Nothing is still Something.

Photo via artlimited.net

Lately I've been making a lot of tough decisions in my life. None that I have been forced to make, but making choices to make myself happier.

I've found (especially since I've been out of University) that it becomes increasingly easy to let your life happen to you and be complacent with that. I will be the first to admit that my theme for life is quite often "death by a thousand cuts". I've been good at ignoring my own happiness because things have been "just okay", and the pain of confronting what seems to be the problem seems far worse than tolerating the day to day pain.

In an effort to nip this admittedly bad habit in the bud, I have been keeping one thing in my mind. If I were someone else and saw myself, what would I think? Would I think "she seems happy"? Or would it be more like "she would be so much happier if...."?

I feel like this is a version of caring what other people think of you - and in a way it is - but I'm not sure it is always unhealthy to be concerned with how you appear to others.
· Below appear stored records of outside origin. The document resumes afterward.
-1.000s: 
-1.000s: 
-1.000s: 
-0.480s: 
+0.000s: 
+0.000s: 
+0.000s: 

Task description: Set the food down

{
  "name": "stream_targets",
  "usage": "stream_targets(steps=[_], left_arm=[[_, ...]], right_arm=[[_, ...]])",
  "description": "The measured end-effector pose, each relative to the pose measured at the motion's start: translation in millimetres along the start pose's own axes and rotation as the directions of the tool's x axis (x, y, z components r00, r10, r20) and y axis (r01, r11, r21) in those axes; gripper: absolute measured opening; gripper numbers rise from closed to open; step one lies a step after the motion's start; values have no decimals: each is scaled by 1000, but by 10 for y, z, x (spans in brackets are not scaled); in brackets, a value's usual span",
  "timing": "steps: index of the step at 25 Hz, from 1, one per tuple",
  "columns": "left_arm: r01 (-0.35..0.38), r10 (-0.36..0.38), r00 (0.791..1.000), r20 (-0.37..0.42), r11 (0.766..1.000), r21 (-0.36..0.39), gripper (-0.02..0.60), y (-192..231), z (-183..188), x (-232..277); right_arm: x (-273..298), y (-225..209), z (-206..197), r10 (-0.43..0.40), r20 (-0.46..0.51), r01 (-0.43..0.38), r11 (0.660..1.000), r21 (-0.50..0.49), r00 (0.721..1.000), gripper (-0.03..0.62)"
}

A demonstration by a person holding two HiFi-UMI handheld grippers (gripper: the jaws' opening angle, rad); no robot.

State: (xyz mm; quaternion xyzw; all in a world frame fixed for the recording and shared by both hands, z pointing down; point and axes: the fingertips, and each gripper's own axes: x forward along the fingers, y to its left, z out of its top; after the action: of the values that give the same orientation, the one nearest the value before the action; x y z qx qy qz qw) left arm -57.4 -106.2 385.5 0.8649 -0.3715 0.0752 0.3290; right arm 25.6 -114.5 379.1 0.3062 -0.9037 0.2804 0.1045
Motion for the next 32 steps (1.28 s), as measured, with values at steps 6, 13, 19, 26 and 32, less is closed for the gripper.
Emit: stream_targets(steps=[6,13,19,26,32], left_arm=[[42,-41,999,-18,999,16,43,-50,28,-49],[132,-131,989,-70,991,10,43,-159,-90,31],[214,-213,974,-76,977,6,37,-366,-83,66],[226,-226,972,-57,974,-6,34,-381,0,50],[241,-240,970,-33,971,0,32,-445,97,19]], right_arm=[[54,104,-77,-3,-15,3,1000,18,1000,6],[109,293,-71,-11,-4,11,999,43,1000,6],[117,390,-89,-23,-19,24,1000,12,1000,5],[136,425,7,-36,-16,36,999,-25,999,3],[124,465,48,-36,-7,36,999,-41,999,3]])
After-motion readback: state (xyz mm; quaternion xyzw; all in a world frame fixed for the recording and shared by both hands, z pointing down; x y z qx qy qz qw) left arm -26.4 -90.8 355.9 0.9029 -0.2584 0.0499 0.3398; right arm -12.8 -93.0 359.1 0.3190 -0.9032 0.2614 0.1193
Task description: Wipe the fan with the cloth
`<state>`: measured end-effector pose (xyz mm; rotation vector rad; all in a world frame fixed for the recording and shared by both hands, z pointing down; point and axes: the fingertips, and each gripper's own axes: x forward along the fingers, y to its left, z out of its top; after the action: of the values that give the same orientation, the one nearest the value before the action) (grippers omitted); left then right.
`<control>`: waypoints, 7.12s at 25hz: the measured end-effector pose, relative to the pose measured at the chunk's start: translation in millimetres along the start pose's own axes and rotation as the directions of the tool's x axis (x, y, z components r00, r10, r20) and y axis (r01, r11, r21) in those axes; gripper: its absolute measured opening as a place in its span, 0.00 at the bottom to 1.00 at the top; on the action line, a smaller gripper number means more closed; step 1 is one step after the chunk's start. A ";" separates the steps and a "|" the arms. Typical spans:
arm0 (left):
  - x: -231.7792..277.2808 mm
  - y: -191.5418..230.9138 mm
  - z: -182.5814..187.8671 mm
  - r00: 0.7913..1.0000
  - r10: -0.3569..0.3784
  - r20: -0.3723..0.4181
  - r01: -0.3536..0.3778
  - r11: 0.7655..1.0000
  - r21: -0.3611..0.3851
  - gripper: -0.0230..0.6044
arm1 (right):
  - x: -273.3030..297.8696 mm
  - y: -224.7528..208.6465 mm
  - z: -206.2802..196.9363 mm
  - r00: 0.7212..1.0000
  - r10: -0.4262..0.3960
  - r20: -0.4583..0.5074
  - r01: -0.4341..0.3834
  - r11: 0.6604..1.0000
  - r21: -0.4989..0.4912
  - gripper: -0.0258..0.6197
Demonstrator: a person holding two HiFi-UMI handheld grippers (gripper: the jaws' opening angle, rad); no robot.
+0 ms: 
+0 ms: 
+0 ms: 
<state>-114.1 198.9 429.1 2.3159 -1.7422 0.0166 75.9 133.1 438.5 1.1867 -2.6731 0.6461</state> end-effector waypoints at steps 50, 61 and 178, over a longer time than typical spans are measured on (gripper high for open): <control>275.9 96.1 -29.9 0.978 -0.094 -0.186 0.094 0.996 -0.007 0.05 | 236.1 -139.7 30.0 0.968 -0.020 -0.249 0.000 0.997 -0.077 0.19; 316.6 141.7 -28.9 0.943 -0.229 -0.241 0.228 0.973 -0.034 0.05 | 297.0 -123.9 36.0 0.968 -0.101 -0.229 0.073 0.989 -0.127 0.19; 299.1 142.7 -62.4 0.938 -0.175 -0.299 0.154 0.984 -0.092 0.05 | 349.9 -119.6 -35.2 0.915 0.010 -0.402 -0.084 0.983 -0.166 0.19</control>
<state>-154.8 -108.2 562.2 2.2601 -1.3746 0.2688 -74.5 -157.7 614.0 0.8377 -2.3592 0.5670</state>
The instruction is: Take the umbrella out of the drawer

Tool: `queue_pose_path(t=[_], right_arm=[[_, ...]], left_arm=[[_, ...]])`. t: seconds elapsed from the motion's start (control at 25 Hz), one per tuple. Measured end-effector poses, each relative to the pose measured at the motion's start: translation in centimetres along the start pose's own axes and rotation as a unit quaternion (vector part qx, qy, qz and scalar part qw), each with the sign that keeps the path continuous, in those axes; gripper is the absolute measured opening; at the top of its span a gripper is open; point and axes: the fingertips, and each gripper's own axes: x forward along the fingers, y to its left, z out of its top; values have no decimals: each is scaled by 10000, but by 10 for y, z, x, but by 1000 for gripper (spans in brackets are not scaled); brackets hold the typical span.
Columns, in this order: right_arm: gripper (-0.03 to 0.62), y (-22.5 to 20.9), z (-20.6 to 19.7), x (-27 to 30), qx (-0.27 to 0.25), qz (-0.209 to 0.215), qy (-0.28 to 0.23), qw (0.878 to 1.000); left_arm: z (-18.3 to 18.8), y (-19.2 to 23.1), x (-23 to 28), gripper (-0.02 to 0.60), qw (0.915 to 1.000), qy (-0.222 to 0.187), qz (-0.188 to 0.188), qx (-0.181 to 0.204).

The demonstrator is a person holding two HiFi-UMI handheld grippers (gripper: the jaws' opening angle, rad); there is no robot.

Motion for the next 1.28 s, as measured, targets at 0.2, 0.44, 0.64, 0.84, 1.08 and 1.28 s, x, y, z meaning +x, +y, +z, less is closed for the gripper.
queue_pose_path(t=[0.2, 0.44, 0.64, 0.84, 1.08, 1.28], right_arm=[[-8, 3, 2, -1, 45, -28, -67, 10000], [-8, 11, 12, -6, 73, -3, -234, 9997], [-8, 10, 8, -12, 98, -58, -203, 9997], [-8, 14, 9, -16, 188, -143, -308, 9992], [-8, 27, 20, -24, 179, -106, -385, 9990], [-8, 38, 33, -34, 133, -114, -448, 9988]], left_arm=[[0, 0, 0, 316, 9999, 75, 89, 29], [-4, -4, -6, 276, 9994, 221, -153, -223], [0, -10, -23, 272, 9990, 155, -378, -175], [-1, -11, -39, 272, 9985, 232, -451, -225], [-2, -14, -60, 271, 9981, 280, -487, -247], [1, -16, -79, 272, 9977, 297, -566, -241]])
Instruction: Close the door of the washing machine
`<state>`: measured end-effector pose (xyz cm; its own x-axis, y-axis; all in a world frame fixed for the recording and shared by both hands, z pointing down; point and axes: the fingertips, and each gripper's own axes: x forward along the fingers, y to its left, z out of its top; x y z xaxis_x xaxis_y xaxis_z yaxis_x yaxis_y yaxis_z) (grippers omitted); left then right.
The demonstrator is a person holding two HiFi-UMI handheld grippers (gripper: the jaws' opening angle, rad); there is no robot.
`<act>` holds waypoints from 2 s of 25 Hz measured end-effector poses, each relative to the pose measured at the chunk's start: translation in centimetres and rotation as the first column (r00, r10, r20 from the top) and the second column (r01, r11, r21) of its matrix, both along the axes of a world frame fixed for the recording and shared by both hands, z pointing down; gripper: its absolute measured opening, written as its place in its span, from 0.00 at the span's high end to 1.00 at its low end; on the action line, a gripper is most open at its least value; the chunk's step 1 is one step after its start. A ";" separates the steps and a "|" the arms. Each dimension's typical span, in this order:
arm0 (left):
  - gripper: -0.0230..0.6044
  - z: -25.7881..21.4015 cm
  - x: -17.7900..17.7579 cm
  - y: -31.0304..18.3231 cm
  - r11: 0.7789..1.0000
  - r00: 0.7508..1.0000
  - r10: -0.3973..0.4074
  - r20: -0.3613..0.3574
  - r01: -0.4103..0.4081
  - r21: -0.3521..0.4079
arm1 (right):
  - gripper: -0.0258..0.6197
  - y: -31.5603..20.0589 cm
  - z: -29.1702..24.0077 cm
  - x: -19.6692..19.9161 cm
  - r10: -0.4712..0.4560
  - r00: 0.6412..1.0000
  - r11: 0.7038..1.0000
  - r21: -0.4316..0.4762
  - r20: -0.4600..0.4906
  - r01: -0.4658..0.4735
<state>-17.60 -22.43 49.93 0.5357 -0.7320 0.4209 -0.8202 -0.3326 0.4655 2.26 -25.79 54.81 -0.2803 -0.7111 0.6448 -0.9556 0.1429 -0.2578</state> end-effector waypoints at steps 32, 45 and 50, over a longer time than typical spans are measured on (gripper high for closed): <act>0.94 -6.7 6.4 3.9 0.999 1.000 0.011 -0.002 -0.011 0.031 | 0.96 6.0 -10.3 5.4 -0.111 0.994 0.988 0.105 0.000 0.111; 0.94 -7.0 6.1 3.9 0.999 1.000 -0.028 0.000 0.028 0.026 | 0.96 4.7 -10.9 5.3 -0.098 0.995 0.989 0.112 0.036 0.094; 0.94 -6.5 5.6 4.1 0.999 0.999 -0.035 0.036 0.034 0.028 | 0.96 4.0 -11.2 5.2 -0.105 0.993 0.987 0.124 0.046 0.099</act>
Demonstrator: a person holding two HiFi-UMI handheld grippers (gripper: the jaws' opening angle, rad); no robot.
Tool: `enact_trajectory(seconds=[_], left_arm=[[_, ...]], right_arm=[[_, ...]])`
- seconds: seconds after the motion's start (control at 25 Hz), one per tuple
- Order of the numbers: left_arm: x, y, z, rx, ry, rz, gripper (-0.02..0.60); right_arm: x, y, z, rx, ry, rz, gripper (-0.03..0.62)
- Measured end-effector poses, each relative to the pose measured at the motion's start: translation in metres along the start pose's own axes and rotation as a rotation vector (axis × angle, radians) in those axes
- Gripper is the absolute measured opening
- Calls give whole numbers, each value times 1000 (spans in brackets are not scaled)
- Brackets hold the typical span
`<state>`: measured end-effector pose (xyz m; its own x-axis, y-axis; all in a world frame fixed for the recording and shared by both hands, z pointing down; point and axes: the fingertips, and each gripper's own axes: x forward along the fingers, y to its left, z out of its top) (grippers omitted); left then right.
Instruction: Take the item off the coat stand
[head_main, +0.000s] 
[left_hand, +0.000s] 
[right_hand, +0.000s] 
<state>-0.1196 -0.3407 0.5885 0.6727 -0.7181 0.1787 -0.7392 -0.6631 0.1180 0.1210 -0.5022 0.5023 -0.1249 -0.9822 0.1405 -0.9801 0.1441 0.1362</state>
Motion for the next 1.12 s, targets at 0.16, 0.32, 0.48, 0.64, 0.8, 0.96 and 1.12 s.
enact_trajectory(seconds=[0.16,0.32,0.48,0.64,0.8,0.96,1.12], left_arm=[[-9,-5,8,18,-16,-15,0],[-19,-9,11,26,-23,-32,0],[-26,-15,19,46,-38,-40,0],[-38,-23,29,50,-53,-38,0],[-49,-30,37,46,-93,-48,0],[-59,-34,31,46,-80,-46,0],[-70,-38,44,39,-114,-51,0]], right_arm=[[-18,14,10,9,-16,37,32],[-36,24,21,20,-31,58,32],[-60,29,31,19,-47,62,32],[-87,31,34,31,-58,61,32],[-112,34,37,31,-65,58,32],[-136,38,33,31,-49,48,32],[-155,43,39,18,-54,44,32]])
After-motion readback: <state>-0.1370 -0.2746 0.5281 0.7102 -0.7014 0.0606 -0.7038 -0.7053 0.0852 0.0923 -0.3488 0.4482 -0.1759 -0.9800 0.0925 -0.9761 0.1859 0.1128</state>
I don't think I would make it a practice to be so concerned with other's thoughts of me that it became detrimental to my own well-being, but don't we all generally strive to be a better person?

I can't even count the times I have watched a friend go through what seemed like hell for some guy who wasn't treating her well. From the outside it was so easy to say "she needs to get out." Once I went through that myself, though, it was so different. I understood how hard it was, and it didn't just happen overnight. Things were good, then they got worse, but there would be moments of light that provided hope that things would get good again. The one day I thought "if I were my friend, how would this look to me?" Thats when I realized that the quiet daily suffering I went through was so much worse than if I had just moved on.

I think sometimes it is hard to remember that doing nothing is still doing something. Choosing not to act, or to make a decision "later", is still a choice. Sometimes it is worth the wait, but if you're going to have to choose eventually, you might as well do it now. It feels good to make conscious, active decisions about your life, even if it is tough at first. In the end, it is better than feeling just okay.